DESCRIPTION OF THE TASK |
Copy each line of the listing below where the word "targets" turns up.

RAW DATA |
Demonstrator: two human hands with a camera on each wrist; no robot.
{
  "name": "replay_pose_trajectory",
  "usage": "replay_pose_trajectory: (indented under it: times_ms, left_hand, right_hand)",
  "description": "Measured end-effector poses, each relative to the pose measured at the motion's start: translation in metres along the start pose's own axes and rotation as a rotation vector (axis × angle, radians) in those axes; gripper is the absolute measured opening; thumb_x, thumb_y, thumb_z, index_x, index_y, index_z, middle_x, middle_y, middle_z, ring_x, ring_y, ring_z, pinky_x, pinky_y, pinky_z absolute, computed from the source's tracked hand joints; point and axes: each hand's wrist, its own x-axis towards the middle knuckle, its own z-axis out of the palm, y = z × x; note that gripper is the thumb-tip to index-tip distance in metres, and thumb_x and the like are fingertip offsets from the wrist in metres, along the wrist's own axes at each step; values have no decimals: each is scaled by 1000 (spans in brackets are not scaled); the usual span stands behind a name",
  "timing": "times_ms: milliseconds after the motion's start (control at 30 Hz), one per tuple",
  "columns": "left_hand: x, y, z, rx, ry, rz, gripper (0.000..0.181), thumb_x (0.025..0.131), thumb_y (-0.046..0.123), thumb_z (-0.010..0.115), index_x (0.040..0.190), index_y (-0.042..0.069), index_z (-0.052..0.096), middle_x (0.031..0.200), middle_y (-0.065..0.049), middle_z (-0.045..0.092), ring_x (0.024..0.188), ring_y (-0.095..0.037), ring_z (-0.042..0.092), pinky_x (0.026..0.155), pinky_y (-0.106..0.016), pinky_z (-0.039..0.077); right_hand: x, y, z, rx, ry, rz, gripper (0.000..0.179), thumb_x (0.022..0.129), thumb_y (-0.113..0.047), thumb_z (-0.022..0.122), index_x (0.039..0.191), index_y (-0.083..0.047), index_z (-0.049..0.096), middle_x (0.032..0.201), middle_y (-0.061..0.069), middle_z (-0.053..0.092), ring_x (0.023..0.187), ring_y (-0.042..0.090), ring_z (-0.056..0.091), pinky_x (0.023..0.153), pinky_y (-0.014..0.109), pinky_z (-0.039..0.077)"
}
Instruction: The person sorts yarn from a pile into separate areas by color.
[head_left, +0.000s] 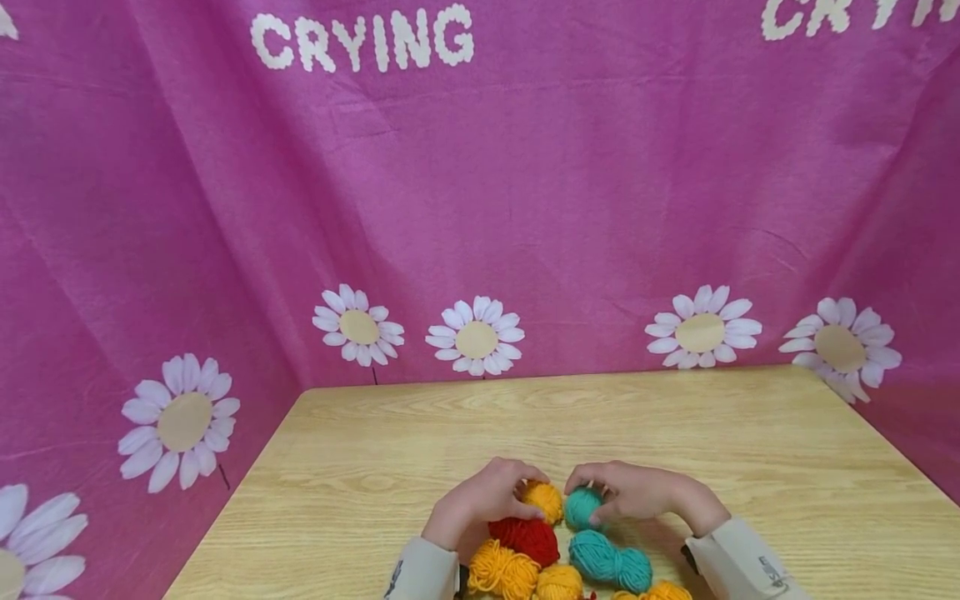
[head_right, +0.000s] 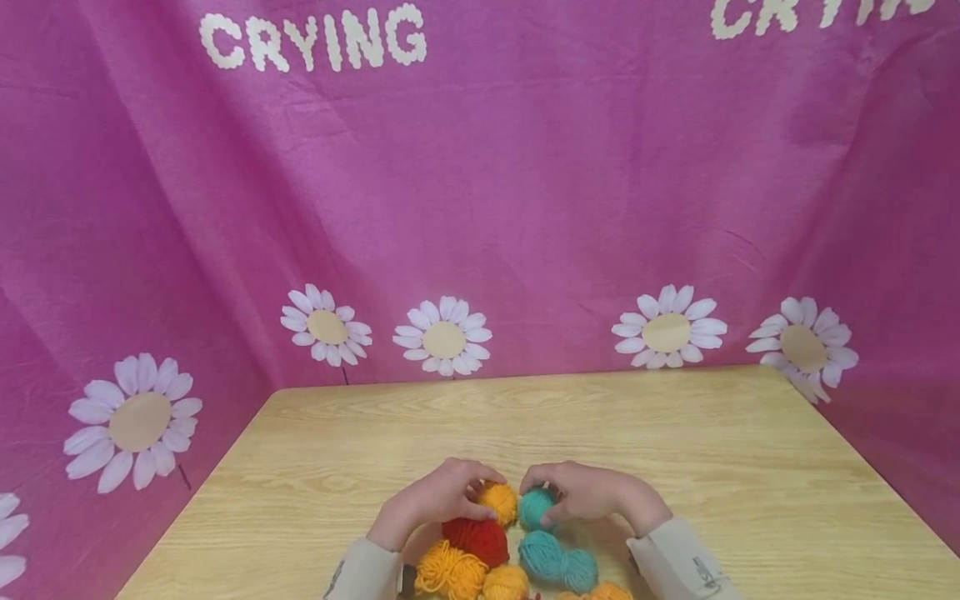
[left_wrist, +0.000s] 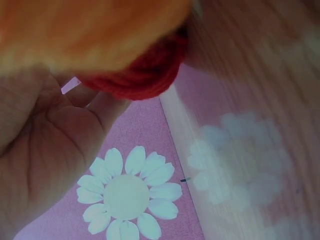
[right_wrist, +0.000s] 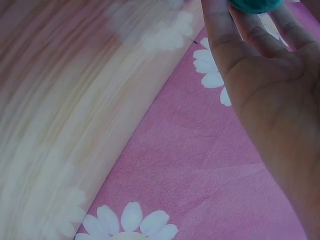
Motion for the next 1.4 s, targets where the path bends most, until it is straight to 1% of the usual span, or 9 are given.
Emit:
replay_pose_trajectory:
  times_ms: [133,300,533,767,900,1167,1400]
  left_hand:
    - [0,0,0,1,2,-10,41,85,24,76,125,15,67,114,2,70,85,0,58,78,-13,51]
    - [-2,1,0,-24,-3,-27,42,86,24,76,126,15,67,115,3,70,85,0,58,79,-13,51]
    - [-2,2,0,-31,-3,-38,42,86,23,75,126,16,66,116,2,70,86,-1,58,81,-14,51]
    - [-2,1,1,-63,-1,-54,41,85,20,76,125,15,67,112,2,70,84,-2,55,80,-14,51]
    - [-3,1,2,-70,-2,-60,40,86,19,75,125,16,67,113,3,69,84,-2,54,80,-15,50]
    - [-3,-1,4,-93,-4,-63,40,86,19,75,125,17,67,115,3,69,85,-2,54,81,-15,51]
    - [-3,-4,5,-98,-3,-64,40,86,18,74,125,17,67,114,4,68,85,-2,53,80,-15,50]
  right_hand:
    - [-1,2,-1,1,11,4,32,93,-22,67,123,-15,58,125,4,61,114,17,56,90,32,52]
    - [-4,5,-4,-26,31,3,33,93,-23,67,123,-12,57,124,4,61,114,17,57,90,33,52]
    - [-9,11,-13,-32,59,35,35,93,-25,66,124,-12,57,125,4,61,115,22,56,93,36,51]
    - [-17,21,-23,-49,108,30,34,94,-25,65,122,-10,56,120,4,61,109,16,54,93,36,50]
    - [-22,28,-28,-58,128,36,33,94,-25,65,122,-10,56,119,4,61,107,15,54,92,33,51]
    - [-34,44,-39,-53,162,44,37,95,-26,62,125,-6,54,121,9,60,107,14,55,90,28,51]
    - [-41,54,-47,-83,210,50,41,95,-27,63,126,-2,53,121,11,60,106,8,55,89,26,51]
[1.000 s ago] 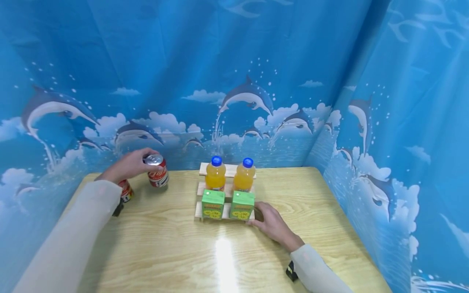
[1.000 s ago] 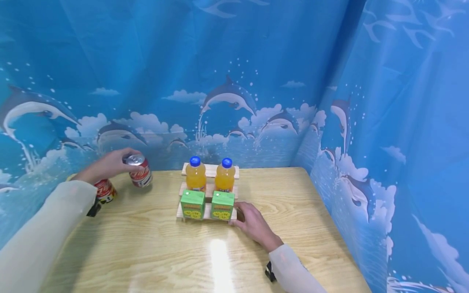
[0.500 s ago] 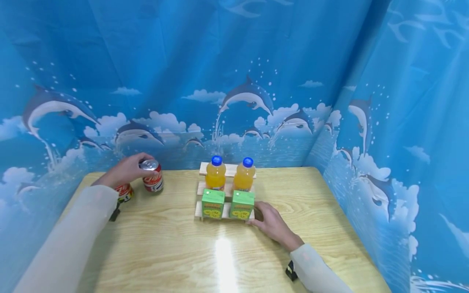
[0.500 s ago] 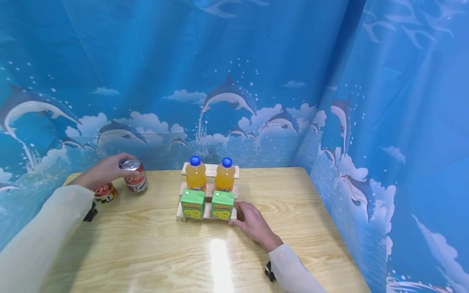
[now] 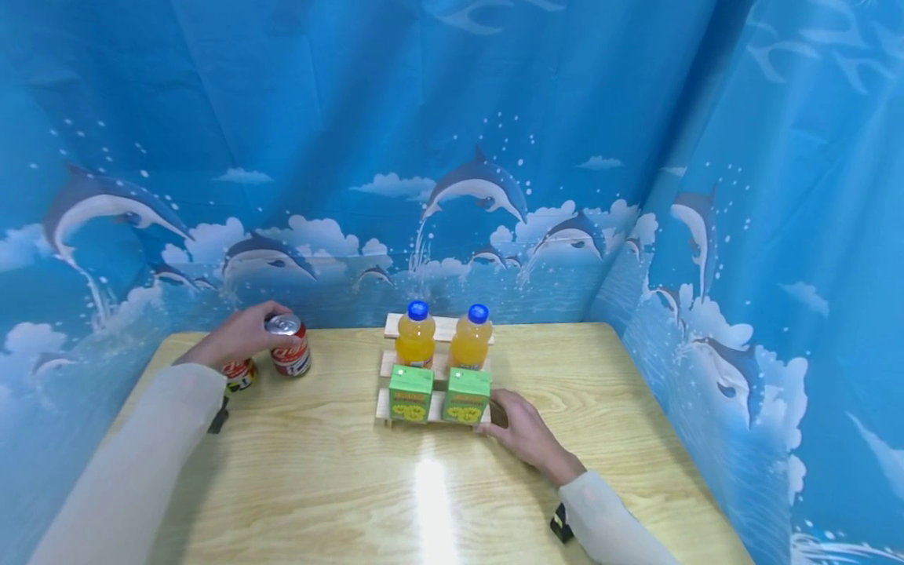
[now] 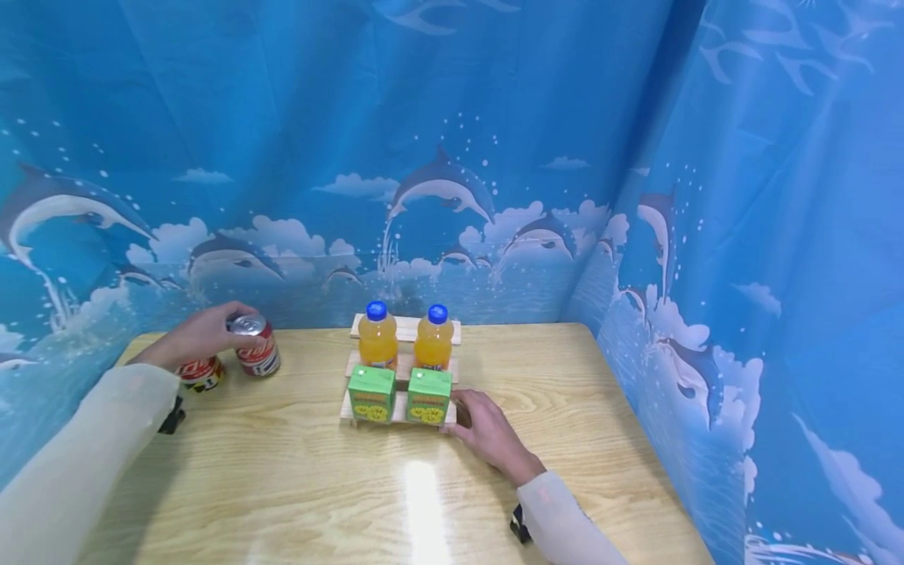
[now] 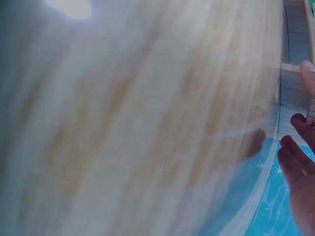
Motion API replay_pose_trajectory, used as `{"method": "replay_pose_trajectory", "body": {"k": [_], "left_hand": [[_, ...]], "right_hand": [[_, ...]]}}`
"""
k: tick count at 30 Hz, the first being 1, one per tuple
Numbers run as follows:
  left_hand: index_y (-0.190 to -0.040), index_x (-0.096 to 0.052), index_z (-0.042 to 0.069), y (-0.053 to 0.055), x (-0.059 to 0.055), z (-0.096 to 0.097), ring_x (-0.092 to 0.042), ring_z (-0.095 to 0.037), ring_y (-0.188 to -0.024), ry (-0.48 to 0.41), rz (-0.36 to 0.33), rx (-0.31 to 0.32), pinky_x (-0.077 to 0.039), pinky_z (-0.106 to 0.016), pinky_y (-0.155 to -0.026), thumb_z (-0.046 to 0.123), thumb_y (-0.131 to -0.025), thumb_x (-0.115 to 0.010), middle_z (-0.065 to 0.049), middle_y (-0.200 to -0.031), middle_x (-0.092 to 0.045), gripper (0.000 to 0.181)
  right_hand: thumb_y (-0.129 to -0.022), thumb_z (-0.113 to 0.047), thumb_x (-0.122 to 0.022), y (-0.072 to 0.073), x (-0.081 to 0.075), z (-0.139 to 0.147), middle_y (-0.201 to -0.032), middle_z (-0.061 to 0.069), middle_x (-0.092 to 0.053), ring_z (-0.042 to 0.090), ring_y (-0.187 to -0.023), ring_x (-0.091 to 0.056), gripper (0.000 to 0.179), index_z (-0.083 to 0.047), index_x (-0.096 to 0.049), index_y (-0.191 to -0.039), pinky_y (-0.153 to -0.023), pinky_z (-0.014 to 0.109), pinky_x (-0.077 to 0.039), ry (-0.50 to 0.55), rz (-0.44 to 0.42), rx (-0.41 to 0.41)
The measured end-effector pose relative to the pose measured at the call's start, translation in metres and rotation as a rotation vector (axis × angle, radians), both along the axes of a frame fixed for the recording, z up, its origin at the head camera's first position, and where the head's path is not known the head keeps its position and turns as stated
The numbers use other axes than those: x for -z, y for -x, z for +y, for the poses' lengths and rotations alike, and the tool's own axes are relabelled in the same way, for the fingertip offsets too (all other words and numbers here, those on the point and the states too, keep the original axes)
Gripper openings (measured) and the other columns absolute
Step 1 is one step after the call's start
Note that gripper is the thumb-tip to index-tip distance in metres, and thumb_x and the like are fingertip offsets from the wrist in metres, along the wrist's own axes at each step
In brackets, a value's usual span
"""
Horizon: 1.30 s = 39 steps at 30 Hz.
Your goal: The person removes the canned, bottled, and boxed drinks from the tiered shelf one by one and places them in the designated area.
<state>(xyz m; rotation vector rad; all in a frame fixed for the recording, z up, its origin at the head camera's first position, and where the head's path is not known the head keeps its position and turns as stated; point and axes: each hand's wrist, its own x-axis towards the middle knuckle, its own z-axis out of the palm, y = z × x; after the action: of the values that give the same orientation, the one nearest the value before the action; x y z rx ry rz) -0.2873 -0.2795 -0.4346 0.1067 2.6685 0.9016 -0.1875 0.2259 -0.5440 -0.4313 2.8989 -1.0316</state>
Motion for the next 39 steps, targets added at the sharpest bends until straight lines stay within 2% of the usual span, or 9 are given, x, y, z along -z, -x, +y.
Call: {"method": "replay_pose_trajectory", "body": {"k": [4,13,19,24,30,39], "left_hand": [[-0.159,-0.042,-0.001,0.0004,0.0021,0.0004,-0.054,-0.054,-0.139,0.0,-0.005,0.001,-0.054,-0.07,-0.105,0.044,-0.102,-0.076,-0.035,-0.155,-0.05,0.079],[-0.152,-0.046,-0.002,0.0016,0.0053,0.0001,-0.06,-0.052,-0.132,0.037,0.035,0.031,-0.058,-0.065,-0.099,0.039,-0.103,-0.074,-0.034,-0.148,-0.056,0.07],[-0.151,-0.044,-0.003,0.0009,0.005,0.0014,-0.06,-0.052,-0.131,0.034,0.023,0.028,-0.058,-0.065,-0.099,0.04,-0.103,-0.074,-0.035,-0.148,-0.055,0.07],[-0.152,-0.042,-0.003,0.0003,0.0053,0.002,-0.059,-0.053,-0.133,0.024,0.005,0.024,-0.058,-0.066,-0.099,0.043,-0.104,-0.073,-0.035,-0.149,-0.054,0.073],[-0.161,-0.036,-0.002,0.0034,0.0071,0.0032,-0.052,-0.056,-0.139,0.047,0.003,0.021,-0.052,-0.073,-0.107,0.046,-0.104,-0.072,-0.036,-0.155,-0.048,0.083],[-0.164,-0.037,0.002,0.0058,0.0059,0.0026,-0.052,-0.057,-0.139,0.1,0.009,0.066,-0.051,-0.076,-0.105,0.047,-0.104,-0.071,-0.036,-0.157,-0.047,0.082]], "right_hand": [[-0.089,-0.036,-0.091,-0.0001,0.0,0.0001,-0.149,0.008,-0.068,0.033,-0.143,-0.061,0.066,-0.015,-0.065,-0.146,-0.125,0.058,-0.045,-0.003,-0.006,0.002],[-0.089,-0.036,-0.091,-0.0002,-0.0002,-0.0003,-0.148,0.008,-0.069,0.034,-0.142,-0.062,0.066,-0.015,-0.066,-0.146,-0.124,0.058,-0.046,-0.006,0.0,0.0],[-0.089,-0.036,-0.091,0.0,-0.0006,-0.0005,-0.149,0.008,-0.068,0.033,-0.142,-0.061,0.066,-0.015,-0.065,-0.147,-0.124,0.057,-0.046,-0.01,-0.006,0.003],[-0.091,-0.037,-0.09,0.0003,-0.0004,0.0001,-0.15,0.008,-0.067,0.033,-0.143,-0.061,0.066,-0.016,-0.065,-0.148,-0.124,0.058,-0.045,-0.005,-0.01,0.005],[-0.09,-0.036,-0.09,-0.0003,0.0001,0.0008,-0.15,0.009,-0.068,0.034,-0.143,-0.061,0.067,-0.015,-0.065,-0.147,-0.125,0.058,-0.045,-0.012,0.0,0.004],[-0.09,-0.037,-0.09,-0.0002,0.0,0.0004,-0.151,0.008,-0.067,0.033,-0.144,-0.06,0.068,-0.016,-0.064,-0.148,-0.125,0.058,-0.045,-0.021,-0.001,0.01]]}}
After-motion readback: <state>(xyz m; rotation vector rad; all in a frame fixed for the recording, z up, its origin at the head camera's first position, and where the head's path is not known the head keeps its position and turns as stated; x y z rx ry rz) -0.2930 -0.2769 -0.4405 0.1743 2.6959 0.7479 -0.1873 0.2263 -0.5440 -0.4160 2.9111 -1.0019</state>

RESPONSE FOR THIS EXERCISE |
Motion for the next 1.4 s, targets where the path bends most, until it is straight to 1% of the usual span, or 9 are given.
Motion for the next 39 steps, targets added at the sharpest bends until straight lines stay within 2% of the usual span, or 9 are given, x, y, z along -z, -x, +y.

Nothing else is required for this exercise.